Both examples are $L^1_{loc}$ functions which are bounded at infinity, thus are tempered distributions, that is continuous linear forms on the Schwartz space $\mathscr S$ of rapidly decreasing function. The definition of the Fourier transform on $\mathscr S'$ is
$$
\langle \hat u,\phi\rangle_{\mathscr S',\mathscr S}=
\langle u,\hat \phi\rangle_{\mathscr S',\mathscr S}.
$$
From this definition, you get for instance that the Fourier transform of $x^{-1/2}1_{\mathbb R_+}(x)$ is an homogeneous distribution of degree $-1/2$. Let's do the explicit computation. For $z\in \mathbb C, \Re z>0$,
$$
\int_0^{+\infty}x^{-1/2} e^{-2π z x} dx=(2π z)^{-1/2}\int_0^{+\infty}t^{-1/2} e^{-t} dt
=(2 z)^{-1/2}=2^{-1/2}e^{-\frac{1}{2}Log z}
$$
with 
$Log z=\int_{[1,z]}\frac{d\zeta}{\zeta}$ for $z\in \mathbb C\backslash\mathbb R_-$.

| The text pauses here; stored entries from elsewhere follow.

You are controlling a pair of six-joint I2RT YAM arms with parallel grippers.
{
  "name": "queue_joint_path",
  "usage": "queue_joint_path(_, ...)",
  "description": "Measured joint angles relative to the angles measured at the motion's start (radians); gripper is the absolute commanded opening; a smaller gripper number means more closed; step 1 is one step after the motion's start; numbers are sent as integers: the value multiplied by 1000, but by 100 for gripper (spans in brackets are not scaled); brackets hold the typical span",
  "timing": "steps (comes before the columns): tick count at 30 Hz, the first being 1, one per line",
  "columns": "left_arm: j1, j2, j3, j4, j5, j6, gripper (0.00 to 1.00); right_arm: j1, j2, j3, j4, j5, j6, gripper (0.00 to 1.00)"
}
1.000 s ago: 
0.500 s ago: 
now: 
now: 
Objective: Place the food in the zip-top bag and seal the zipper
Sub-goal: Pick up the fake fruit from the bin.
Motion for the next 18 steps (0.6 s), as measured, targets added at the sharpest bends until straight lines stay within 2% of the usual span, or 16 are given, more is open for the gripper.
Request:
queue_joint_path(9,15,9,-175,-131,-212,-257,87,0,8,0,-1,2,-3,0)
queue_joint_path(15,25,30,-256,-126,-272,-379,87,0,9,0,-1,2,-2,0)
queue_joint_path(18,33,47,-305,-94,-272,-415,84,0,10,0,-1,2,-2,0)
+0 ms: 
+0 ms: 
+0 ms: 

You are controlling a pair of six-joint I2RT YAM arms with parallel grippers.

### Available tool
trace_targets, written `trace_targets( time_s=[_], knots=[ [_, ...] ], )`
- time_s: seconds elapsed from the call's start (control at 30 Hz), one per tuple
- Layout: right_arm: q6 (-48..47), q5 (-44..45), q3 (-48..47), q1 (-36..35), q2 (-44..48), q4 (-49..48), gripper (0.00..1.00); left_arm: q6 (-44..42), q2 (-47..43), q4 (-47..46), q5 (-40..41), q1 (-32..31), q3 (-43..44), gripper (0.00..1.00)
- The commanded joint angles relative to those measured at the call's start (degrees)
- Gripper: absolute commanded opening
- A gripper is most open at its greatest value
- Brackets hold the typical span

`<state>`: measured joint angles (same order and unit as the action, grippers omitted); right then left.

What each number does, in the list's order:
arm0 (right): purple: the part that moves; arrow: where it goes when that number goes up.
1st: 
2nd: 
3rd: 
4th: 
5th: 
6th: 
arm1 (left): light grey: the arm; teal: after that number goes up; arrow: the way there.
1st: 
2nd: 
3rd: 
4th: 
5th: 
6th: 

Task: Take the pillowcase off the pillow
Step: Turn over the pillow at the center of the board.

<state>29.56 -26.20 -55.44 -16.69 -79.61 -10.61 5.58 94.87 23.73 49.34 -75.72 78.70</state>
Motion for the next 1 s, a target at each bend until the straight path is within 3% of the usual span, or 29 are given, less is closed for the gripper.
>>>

We may as well extend that formula for $z=i\xi+0$ so that
$$
Log z=\ln \vert \xi\vert+\frac{i\pi}{2}sign \xi
$$
and the sought Fourier transform is
$$
2^{-1/2}\vert \xi\vert^{-1/2}e^{-\frac{i\pi}{4}sign \xi}.
$$
That formal computation is well justified by the weak definition given at the beginning of the answer.




Bazin.